(Por redacción País Productivo) Las históricas lluvias que se registraron en los últimos cinco días no solo generaron una situación dramática en el norte de la provincia de Buenos Aires, con localidades enteras bajo el agua, sino que también trajo severos problemas el sector agropecuario, al paralizar la cosecha en la zona núcelo, poniendo en jaque más de 500.000 hectáreas de soja.
Caminos rurales intransitables, campos enteros inundados y pronósticos climáticos poco alentadores, son el panorama que hoy se vive en el campo bonaerense, donde se registraron precipitaciones que superaron los 150 milímetros en amplias áreas y, en algunos casos puntuales, «alcanzaron valores excepcionalmente altos», como en las localidades de Chacabuco, Rojas y Junín, donde relevaron acumulados de 378, 250 y 225 milímetros, respectivamente, marcó la Bolsa de Comercio de Rosario (BCR).

Según la entidad bursátil, esta situación paralizó totalmente la cosecha de soja y, dado que se esperan nuevas lluvias para hoy y en la semana, cuando podría retomarse la misma es una incógnita.
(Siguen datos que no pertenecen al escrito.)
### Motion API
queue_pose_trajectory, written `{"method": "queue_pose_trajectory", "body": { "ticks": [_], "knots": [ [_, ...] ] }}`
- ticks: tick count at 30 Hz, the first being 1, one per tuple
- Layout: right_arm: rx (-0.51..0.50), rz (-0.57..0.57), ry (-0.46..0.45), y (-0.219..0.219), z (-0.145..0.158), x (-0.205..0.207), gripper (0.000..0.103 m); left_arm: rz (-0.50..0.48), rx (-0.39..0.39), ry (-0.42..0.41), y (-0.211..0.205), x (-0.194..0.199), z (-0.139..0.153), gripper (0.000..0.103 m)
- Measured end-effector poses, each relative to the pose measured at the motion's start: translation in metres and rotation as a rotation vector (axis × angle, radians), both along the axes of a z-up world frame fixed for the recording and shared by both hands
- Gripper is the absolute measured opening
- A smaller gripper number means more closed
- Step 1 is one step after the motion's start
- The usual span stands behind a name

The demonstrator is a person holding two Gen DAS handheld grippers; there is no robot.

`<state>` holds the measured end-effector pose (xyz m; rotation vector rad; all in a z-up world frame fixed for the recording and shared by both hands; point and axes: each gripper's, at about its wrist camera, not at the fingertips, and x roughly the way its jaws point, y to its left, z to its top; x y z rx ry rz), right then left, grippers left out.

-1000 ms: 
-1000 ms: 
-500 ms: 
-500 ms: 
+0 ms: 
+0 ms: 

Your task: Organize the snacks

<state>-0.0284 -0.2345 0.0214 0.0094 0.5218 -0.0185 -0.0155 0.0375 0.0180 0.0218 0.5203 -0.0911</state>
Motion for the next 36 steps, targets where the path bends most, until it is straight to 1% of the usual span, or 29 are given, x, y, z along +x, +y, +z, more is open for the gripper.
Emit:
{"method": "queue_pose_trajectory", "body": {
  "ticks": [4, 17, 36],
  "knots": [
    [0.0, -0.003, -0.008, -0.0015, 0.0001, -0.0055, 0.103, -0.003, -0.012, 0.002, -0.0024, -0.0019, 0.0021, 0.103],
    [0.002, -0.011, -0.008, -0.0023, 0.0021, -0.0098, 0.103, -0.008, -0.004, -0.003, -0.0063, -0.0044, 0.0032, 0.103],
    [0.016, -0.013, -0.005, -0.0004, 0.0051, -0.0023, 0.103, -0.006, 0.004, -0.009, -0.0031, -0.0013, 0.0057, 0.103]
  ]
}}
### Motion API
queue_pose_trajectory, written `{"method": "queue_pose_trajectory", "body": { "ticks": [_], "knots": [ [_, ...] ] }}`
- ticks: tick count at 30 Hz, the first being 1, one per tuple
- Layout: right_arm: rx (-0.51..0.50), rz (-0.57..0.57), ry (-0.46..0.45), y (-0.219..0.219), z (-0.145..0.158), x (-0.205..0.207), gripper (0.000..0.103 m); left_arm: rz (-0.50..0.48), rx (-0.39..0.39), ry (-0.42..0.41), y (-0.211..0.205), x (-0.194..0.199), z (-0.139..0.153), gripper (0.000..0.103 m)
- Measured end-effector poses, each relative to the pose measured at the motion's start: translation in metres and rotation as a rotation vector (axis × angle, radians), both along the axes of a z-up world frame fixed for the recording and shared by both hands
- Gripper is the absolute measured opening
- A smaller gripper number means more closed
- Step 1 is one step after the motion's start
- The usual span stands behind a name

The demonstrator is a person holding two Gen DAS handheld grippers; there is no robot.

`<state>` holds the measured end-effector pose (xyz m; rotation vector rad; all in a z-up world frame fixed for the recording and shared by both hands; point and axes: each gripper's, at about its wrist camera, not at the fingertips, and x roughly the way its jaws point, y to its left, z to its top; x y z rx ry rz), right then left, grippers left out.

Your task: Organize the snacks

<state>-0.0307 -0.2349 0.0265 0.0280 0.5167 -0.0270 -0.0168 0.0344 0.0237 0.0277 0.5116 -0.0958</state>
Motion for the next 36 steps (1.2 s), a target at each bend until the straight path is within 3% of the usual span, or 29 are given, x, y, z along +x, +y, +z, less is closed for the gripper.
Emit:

Pero lo que sí se da como un hecho, es que una grado de afectación tendrá el cultivo, sobre todo si el exceso hídrico se prolonga en el tiempo.
De acuerdo a lo informado por la BCR, aún quedaba por recolectar un volumen importante de soja en la provincia de Buenos Aires al momento del evento, lo que equivale a unas 250.000 hectáreas. O sea, todavía se tienen que cosechar dos tercios del cultivo en las zonas más afectadas, consignó la BCR.
Por su parte, la Bolsa de Cereales de Buenos Aires (BCBA) estimó que el área que todavía falta trillar es aún mayor, llegando a las 530.000 hectáreas, las cuales podrían «presentar algún grado de afectación».

A esto hay que sumar el maíz que todavía no se levantó, correspondiente a planteos tardíos y de segunda ocupación, que abarcan una superficie estimada de 120.000 hectáreas.
El mayor problema radica en que fue tanta la cantidad de agua que cayó, que a los suelos les cuesta drenar, sobre todo teniendo en cuenta que algunos ya estaban saturados.
Pero todo puede empeorar, ya que de cara a los próximos días, se pronostican bajas temperaturas y algunos acumulados de lluvia adicionales, lo que dificultará el secado de los cultivos, marcó la BCBA.
Por lo tanto, «será necesario aguardar a que mejoren las condiciones del suelo y del grano para permitir
el reingreso de las cosechadoras y poder dimensionar con mayor precisión el impacto final de este evento sobre la producción», concluyó.